Debate Over Data Interpretation
While the findings have been widely discussed, they have also sparked debate among policy analysts and political observers. Some experts argue that such indices provide valuable empirical evidence for policymaking, while others caution that over-reliance on numerical rankings may oversimplify complex social realities.
There are also discussions around how such data should be used in policy decisions, particularly when it comes to reservations and resource allocation. Ensuring transparency, methodological clarity, and periodic updates to the dataset will be crucial for maintaining credibility.
A Step Toward Evidence-Based Governance
Despite differing interpretations, there is broad agreement that the SEEEPC survey represents a major step toward evidence-based governance.

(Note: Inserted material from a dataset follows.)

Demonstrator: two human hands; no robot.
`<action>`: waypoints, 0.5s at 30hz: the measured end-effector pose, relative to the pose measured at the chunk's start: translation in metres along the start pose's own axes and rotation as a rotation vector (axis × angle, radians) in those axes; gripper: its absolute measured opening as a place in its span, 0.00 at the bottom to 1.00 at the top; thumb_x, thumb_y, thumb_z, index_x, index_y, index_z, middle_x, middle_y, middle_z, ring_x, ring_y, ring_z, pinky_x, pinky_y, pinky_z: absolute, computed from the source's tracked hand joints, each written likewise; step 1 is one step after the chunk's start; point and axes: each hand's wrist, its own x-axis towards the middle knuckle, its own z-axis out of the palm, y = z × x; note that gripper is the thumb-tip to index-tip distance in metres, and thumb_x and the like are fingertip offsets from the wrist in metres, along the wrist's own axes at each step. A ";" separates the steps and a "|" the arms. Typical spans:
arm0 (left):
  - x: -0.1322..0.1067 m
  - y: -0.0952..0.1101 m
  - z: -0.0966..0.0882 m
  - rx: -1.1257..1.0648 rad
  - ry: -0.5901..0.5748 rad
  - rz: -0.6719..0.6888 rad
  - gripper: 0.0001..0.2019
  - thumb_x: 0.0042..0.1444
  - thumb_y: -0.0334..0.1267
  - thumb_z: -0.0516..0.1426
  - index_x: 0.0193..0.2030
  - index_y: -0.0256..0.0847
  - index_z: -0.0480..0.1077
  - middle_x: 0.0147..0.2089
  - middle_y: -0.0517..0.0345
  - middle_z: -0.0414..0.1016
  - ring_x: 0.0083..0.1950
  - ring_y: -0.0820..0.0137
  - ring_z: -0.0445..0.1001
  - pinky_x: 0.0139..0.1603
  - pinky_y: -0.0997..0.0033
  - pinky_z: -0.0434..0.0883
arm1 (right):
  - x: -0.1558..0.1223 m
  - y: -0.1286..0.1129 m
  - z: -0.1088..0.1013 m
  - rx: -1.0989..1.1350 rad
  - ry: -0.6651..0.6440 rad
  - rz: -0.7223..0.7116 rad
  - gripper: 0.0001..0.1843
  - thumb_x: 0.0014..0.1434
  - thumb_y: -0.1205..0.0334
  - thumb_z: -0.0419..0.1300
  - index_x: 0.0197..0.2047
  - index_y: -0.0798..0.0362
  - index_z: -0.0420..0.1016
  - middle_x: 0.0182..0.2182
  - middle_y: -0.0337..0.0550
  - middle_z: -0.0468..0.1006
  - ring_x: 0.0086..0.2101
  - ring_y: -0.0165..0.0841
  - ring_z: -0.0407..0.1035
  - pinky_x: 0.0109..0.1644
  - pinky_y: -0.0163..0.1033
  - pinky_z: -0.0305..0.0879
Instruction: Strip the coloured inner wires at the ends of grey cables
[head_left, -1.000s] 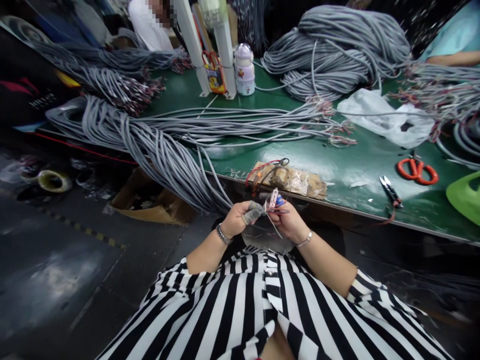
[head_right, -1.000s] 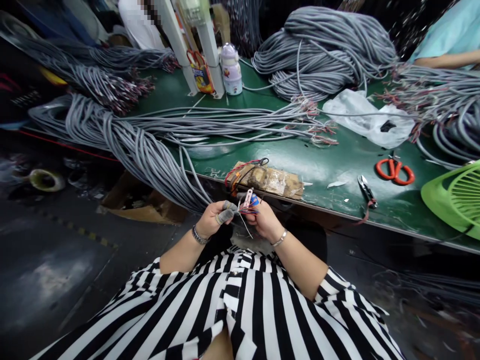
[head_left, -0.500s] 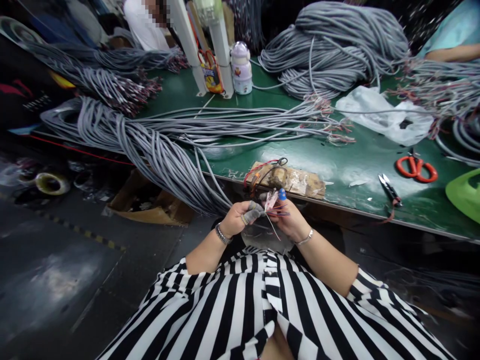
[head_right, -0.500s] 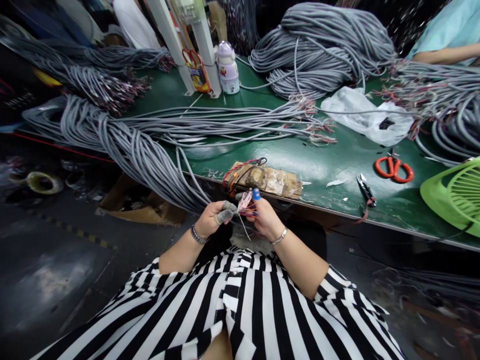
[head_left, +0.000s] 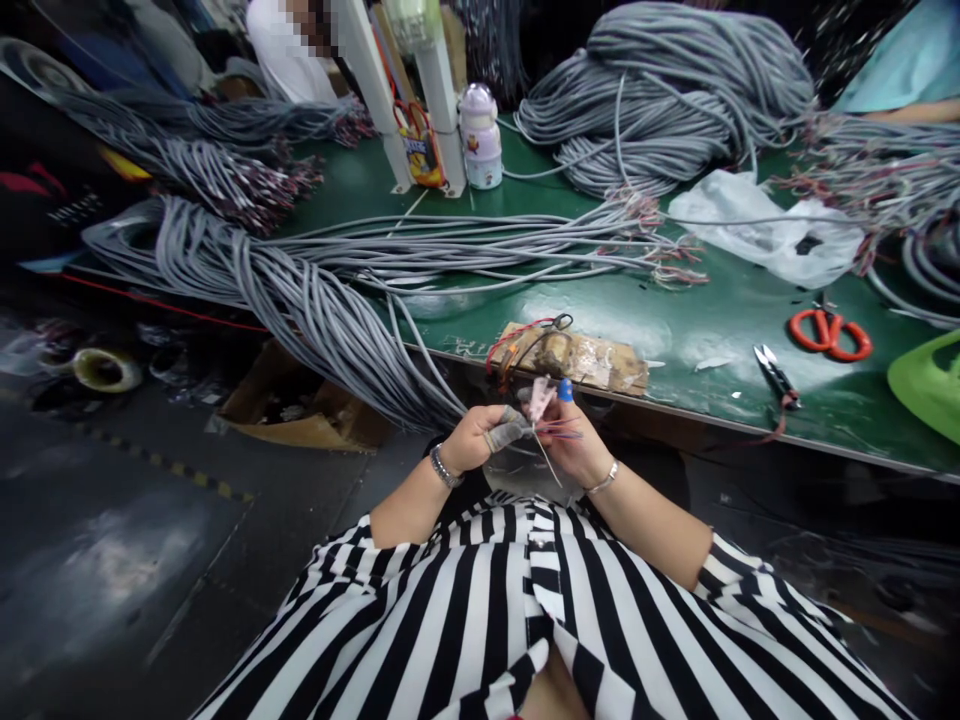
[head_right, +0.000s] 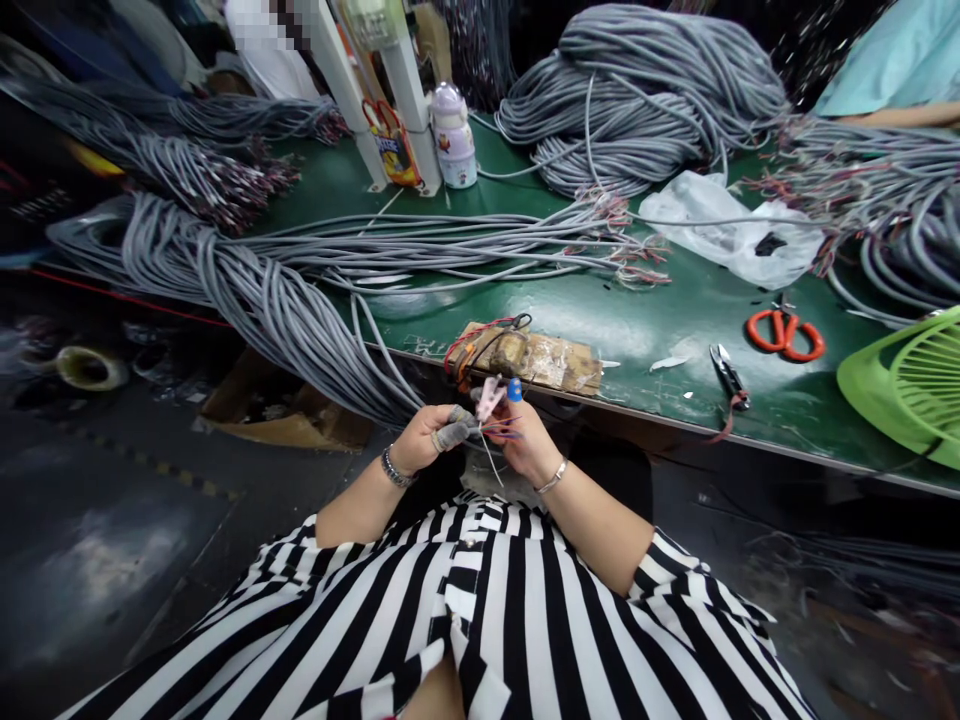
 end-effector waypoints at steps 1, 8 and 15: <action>-0.002 0.000 0.000 -0.001 -0.015 -0.005 0.21 0.58 0.53 0.58 0.31 0.32 0.74 0.24 0.59 0.68 0.24 0.77 0.62 0.26 0.77 0.61 | -0.001 0.002 -0.002 -0.001 -0.019 0.000 0.33 0.48 0.25 0.58 0.28 0.51 0.68 0.19 0.35 0.67 0.17 0.23 0.49 0.19 0.33 0.43; -0.036 0.011 -0.006 0.067 -0.106 0.043 0.21 0.60 0.52 0.57 0.34 0.32 0.77 0.28 0.50 0.77 0.28 0.71 0.73 0.30 0.74 0.70 | -0.012 0.007 -0.016 -0.030 -0.088 0.064 0.34 0.49 0.25 0.56 0.31 0.52 0.68 0.24 0.37 0.70 0.18 0.23 0.48 0.17 0.32 0.38; -0.065 0.024 -0.010 0.168 -0.041 0.160 0.16 0.62 0.46 0.57 0.35 0.34 0.77 0.29 0.50 0.78 0.28 0.72 0.74 0.31 0.75 0.71 | -0.017 0.007 -0.025 -0.048 -0.130 0.113 0.35 0.49 0.26 0.58 0.33 0.54 0.71 0.27 0.39 0.71 0.17 0.20 0.44 0.17 0.30 0.33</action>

By systematically mapping socio-economic conditions across communities, the state has created a detailed database that can support long-term planning and targeted development strategies.
Experts say that if used carefully, such data can help governments identify gaps, track progress, and design more inclusive policies that address the needs of marginalized communities more effectively.
The Telangana caste survey analysis underscores a clear reality: socio-economic inequality remains deeply embedded across sections of society, with SCs and STs continuing to face the most severe disadvantages. While progress has been made in certain areas, the findings highlight the need for sustained policy attention and targeted intervention.
As the state moves forward with data-driven governance models, the challenge will lie in translating these insights into meaningful action that reduces disparities and ensures more equitable development for all sections of society.